[Opening INFORMATION SHOWN section]
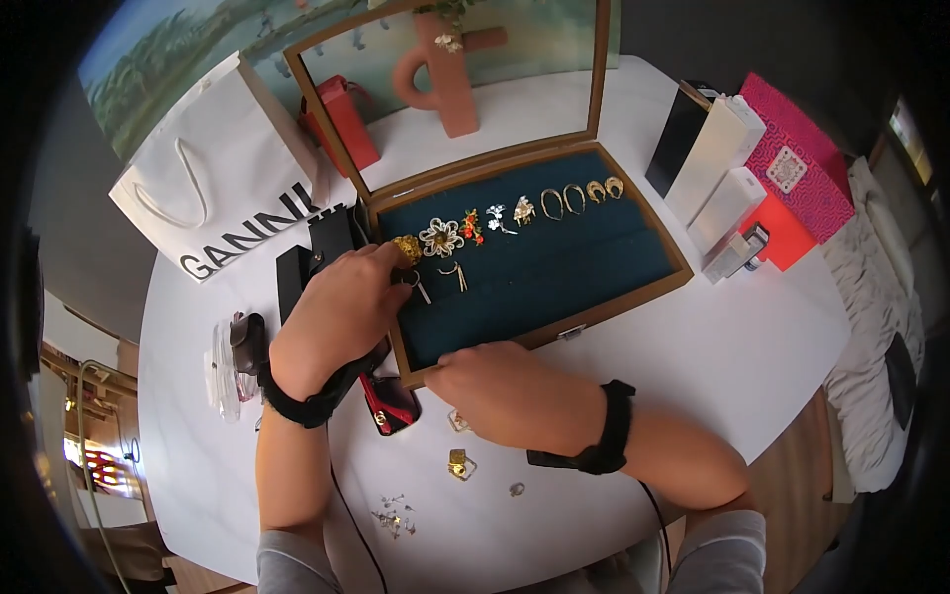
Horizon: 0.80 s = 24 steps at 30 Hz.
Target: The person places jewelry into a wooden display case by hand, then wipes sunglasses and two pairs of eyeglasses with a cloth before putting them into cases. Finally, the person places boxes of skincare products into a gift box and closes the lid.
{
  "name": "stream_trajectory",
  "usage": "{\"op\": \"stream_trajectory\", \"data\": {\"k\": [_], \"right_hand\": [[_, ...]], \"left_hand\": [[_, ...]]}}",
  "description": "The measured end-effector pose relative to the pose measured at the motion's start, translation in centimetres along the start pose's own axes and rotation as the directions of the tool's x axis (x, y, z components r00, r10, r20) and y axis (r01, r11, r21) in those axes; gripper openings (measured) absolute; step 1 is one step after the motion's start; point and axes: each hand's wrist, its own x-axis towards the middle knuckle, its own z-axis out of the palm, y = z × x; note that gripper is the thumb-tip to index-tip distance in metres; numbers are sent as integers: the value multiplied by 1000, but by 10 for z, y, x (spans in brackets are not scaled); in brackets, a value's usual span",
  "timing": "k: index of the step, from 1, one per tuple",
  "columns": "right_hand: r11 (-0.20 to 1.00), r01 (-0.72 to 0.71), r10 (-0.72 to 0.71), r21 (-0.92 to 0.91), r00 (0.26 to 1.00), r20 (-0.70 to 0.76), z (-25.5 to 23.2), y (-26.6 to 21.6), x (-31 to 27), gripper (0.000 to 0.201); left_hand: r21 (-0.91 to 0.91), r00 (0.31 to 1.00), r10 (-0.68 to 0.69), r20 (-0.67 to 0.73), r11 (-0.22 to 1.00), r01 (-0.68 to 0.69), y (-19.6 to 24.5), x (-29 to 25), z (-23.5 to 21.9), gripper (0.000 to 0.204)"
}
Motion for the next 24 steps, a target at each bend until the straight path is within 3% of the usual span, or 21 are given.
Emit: {"op": "stream_trajectory", "data": {"k": [7,10,13,15,16,18,19,21,22,24], "right_hand": [[986,0,7,-168,999,36,4,-10,-3,8],[970,43,-56,-240,997,-45,10,-7,-1,3],[986,-2,2,-167,1000,-1,0,-9,0,3],[992,72,-41,102,959,-281,-21,-10,-1,2],[993,75,-45,96,958,-282,-28,-8,0,2],[963,149,14,223,803,-596,-42,-3,2,3],[964,151,10,219,802,-597,-47,-1,2,3],[915,82,214,394,732,-647,-55,2,0,3],[906,109,214,409,716,-665,-55,6,-1,3],[906,108,221,410,705,-674,-53,10,-1,3]], "left_hand": [[-87,998,32,-49,996,-36,3,-7,-12,21],[-104,997,37,-70,994,-44,3,-8,-15,21],[-127,997,22,-70,991,-30,4,-8,-18,18],[-238,1000,24,12,971,-20,6,-7,-21,18],[-237,1000,24,6,971,-22,6,-6,-22,18],[-463,989,141,35,879,-109,5,-3,-20,23],[-462,990,141,31,880,-111,6,-2,-18,23],[-766,978,205,28,633,-111,8,0,-15,27],[-766,978,206,28,634,-112,12,0,-19,27],[-884,983,116,139,463,70,23,-1,-31,20]]}}
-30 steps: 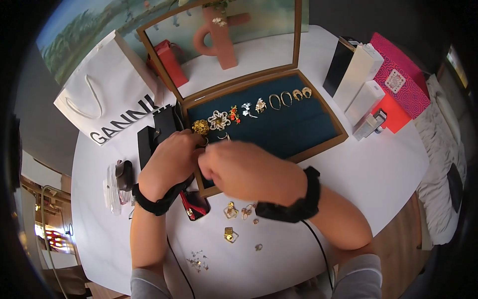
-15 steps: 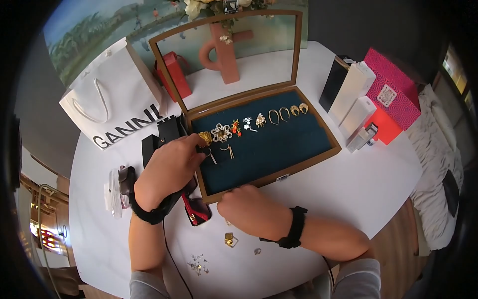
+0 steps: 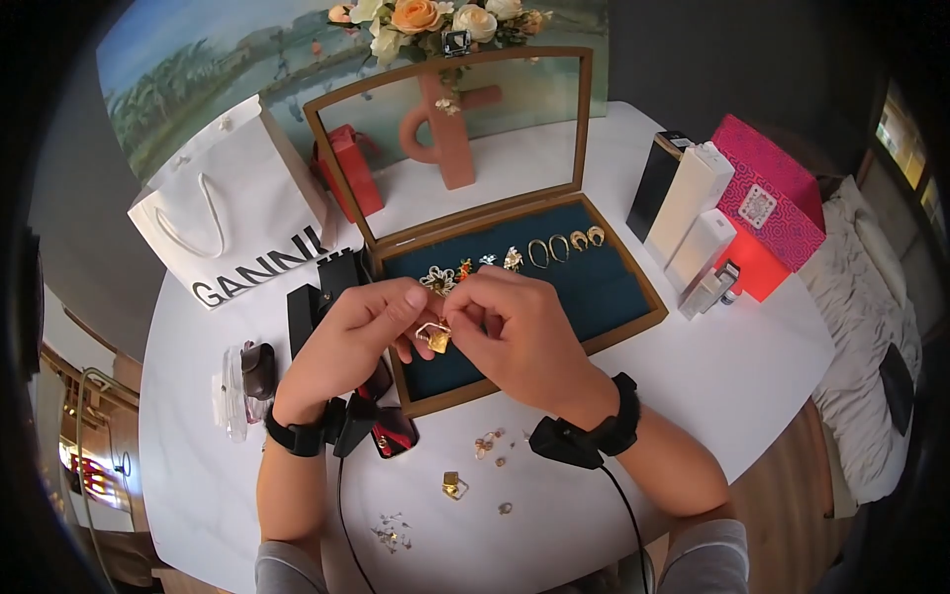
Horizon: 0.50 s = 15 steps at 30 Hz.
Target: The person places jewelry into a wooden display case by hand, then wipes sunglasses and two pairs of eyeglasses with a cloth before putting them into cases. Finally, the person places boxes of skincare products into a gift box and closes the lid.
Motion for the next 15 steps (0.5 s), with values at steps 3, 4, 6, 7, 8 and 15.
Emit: {"op": "stream_trajectory", "data": {"k": [3,4,6,7,8,15], "right_hand": [[1000,5,-5,9,1000,-18,3,0,0,3],[1000,13,-13,16,1000,-18,4,-1,1,4],[997,-7,9,70,999,-34,8,2,0,5],[992,-24,30,124,998,-48,10,4,1,6],[992,-20,26,121,999,-47,11,7,3,6],[969,-24,72,-245,980,187,27,85,38,7]], "left_hand": [[-71,1000,8,-15,997,-9,3,0,8,14],[-69,1000,8,-13,998,-9,1,1,7,14],[-30,998,42,-52,999,-44,-5,3,5,14],[-30,998,44,-52,999,-46,-5,2,5,14],[15,987,65,-148,998,-63,-3,2,3,12],[30,906,156,-392,987,-157,6,-4,-16,14]]}}
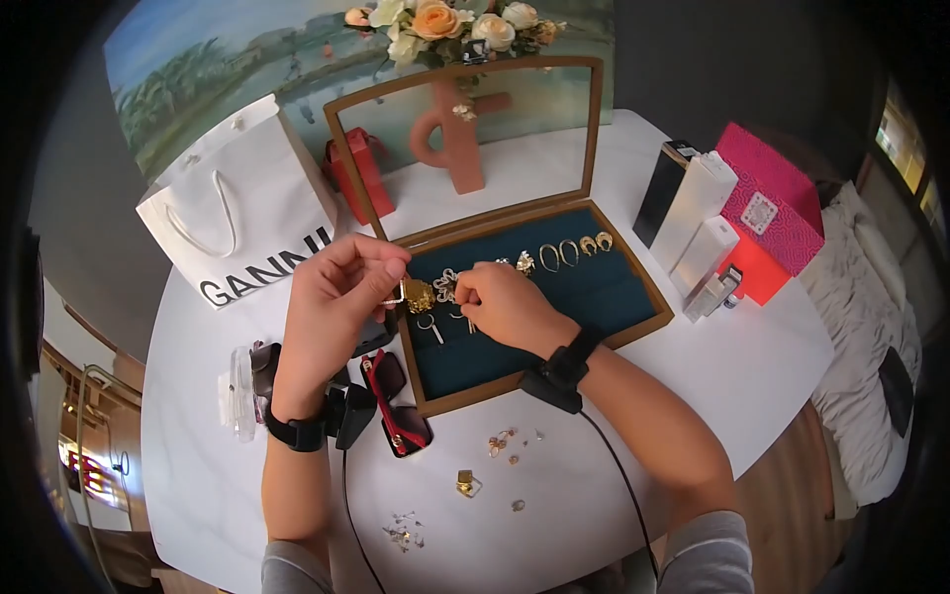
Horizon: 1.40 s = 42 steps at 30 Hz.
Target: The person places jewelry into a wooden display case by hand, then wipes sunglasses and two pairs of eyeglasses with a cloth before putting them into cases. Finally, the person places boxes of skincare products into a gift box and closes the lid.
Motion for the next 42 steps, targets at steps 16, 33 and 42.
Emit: {"op": "stream_trajectory", "data": {"k": [16,33,42], "right_hand": [[978,-201,206,-47,968,145,13,-14,6,5],[988,-153,151,30,986,66,0,-12,-7,6],[835,-117,167,537,985,-45,-22,-54,-12,17]], "left_hand": [[-94,993,115,-16,989,-116,7,-5,-14,13],[-42,998,40,38,998,-39,3,-5,-3,13],[-89,999,-28,31,996,31,-23,7,9,15]]}}
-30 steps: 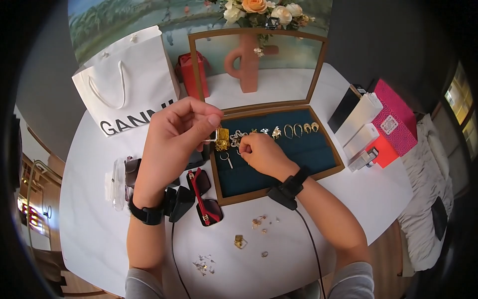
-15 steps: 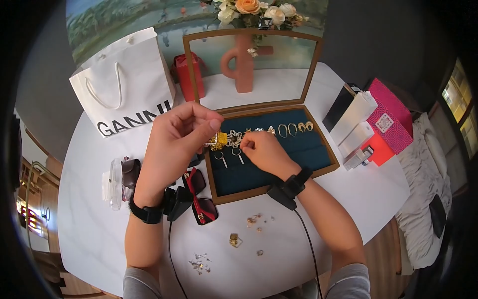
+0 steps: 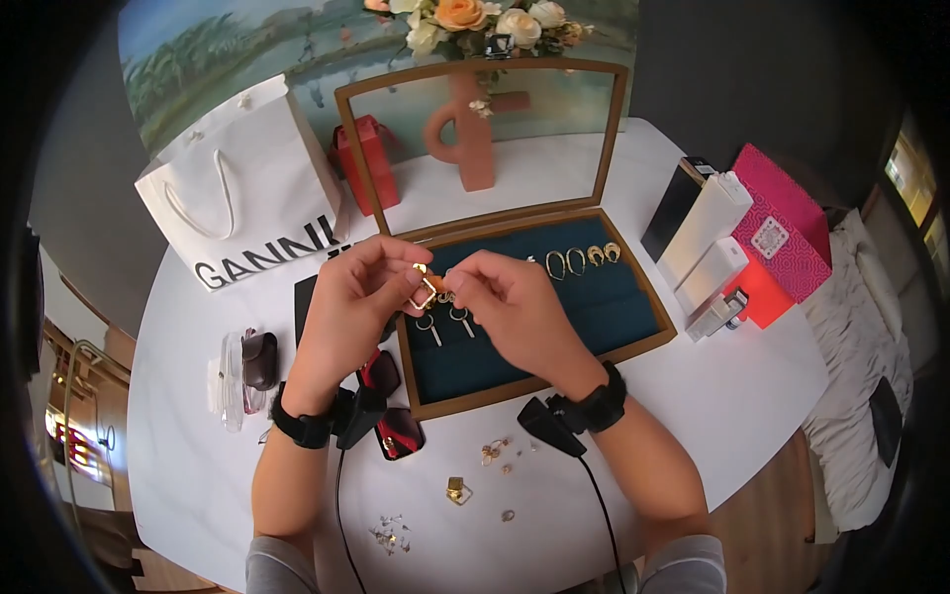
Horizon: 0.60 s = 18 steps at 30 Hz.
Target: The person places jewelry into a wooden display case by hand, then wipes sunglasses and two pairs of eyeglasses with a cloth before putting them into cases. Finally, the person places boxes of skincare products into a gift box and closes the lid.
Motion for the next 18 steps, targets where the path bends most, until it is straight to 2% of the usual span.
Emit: {"op": "stream_trajectory", "data": {"k": [2,4,5,7,8,10,13,16,18], "right_hand": [[999,16,-17,-38,999,-33,-2,5,-1,11],[898,141,-181,-417,982,-57,-7,17,0,9],[901,138,-182,-412,981,-69,-11,28,-2,9],[665,228,-162,-712,974,161,-18,50,-7,14],[670,224,-164,-708,974,153,-17,56,-9,14],[685,121,-13,-718,988,154,-13,60,-12,17],[699,109,30,-706,983,181,-8,58,-12,17],[711,120,-14,-693,987,157,-3,67,-14,18],[710,104,11,-696,987,159,-3,65,-13,19]], "left_hand": [[-13,1000,7,-14,1000,-7,-5,3,2,16],[-8,995,37,-91,999,-38,-9,5,0,16],[-27,994,40,-105,999,-43,-10,6,-1,17],[-41,995,30,-92,999,-34,-8,7,-1,17],[-64,996,19,-92,998,-25,-7,6,-1,17],[-50,996,16,-93,999,-20,-6,5,0,17],[-31,997,20,-73,999,-22,-5,4,0,18],[-47,998,13,-65,999,-16,-4,4,0,18],[-68,998,21,-62,997,-25,-3,3,0,18]]}}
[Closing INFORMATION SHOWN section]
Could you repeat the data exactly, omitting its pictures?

### EXERCISE RESULT
Horizon: 0.80 s = 24 steps at 30 Hz.
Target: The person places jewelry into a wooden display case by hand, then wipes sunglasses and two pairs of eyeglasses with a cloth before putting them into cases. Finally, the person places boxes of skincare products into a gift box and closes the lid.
{
  "name": "stream_trajectory",
  "usage": "{\"op\": \"stream_trajectory\", \"data\": {\"k\": [_], \"right_hand\": [[_, ...]], \"left_hand\": [[_, ...]]}}",
  "description": "The measured end-effector pose relative to the pose measured at the motion's start, translation in centimetres along the start pose's own axes and rotation as the directions of the tool's x axis (x, y, z components r00, r10, r20) and y axis (r01, r11, r21) in those axes; gripper openings (measured) absolute; step 1 is one step after the motion's start; point and axes: each hand's wrist, its own x-axis towards the middle knuckle, its own z-axis out of the palm, y = z × x; note that gripper is the thumb-tip to index-tip distance in metres; numbers are sent as integers: the value multiplied by 1000, but by 10 for z, y, x (spans in brackets are not scaled); in brackets, a value's usual span",
  "timing": "k: index of the step, from 1, one per tuple",
  "columns": "right_hand: r11 (-0.20 to 1.00), r01 (-0.72 to 0.71), r10 (-0.72 to 0.71), r21 (-0.92 to 0.91), r00 (0.26 to 1.00), r20 (-0.70 to 0.76), z (-25.5 to 23.2), y (-26.6 to 21.6), x (-31 to 27), gripper (0.000 to 0.201); left_hand: r21 (-0.91 to 0.91), r00 (0.31 to 1.00), r10 (-0.68 to 0.69), r20 (-0.67 to 0.73), r11 (-0.22 to 1.00), r01 (-0.68 to 0.69), y (-19.6 to 24.5), x (-29 to 25), z (-23.5 to 21.9), gripper (0.000 to 0.204)"
}
Motion for the next 24 steps, a target at each bend until the straight path is within 3% of the usual span, or 21 are given.
Emit: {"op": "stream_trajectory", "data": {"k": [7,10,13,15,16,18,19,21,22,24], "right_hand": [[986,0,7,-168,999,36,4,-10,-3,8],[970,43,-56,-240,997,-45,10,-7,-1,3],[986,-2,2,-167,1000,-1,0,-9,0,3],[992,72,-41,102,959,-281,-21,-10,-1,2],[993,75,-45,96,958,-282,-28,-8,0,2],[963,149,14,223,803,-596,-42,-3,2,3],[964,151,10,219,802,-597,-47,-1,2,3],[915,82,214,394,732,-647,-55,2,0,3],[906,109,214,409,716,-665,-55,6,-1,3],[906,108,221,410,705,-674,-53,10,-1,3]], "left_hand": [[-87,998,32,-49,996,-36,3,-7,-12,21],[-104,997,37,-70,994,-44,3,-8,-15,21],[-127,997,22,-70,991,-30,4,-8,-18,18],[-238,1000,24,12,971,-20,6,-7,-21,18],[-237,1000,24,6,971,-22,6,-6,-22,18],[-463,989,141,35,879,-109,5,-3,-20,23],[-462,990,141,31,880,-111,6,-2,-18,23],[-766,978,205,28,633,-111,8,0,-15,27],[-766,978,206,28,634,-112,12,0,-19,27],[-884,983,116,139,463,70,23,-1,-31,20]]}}
-30 steps: 
-15 steps: 
+0 steps: 
Horizon: 0.50 s = 15 steps at 30 Hz.
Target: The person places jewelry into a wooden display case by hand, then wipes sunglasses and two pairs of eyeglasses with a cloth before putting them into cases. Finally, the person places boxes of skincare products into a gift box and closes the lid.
Motion for the next 15 steps (0.5 s), with values at steps 3, 4, 6, 7, 8 and 15.
Emit: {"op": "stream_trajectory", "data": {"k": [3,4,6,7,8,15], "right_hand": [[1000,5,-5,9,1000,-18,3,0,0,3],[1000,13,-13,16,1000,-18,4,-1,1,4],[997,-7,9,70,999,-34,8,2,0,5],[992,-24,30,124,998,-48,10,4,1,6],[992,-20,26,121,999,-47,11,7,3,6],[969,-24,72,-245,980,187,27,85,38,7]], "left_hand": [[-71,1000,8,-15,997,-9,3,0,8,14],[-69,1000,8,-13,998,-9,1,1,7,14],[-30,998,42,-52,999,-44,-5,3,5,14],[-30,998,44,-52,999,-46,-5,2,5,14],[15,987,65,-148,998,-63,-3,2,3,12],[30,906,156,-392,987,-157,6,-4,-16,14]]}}
Horizon: 1.40 s = 42 steps at 30 Hz.
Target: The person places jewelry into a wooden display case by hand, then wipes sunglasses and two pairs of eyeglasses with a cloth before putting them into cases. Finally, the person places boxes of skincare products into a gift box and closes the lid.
Motion for the next 42 steps, targets at steps 16, 33 and 42.
Emit: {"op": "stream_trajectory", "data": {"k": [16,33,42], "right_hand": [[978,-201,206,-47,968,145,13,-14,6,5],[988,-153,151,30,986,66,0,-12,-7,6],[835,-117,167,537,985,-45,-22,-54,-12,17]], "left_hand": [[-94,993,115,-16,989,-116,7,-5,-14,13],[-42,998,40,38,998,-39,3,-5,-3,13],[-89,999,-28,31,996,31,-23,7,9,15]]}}
-30 steps: 
-15 steps: 
+0 steps: 
Horizon: 0.60 s = 18 steps at 30 Hz.
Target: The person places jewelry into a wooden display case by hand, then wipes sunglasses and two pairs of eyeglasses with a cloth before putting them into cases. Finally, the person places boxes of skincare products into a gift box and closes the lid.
Motion for the next 18 steps, targets where the path bends most, until it is straight to 2% of the usual span.
Emit: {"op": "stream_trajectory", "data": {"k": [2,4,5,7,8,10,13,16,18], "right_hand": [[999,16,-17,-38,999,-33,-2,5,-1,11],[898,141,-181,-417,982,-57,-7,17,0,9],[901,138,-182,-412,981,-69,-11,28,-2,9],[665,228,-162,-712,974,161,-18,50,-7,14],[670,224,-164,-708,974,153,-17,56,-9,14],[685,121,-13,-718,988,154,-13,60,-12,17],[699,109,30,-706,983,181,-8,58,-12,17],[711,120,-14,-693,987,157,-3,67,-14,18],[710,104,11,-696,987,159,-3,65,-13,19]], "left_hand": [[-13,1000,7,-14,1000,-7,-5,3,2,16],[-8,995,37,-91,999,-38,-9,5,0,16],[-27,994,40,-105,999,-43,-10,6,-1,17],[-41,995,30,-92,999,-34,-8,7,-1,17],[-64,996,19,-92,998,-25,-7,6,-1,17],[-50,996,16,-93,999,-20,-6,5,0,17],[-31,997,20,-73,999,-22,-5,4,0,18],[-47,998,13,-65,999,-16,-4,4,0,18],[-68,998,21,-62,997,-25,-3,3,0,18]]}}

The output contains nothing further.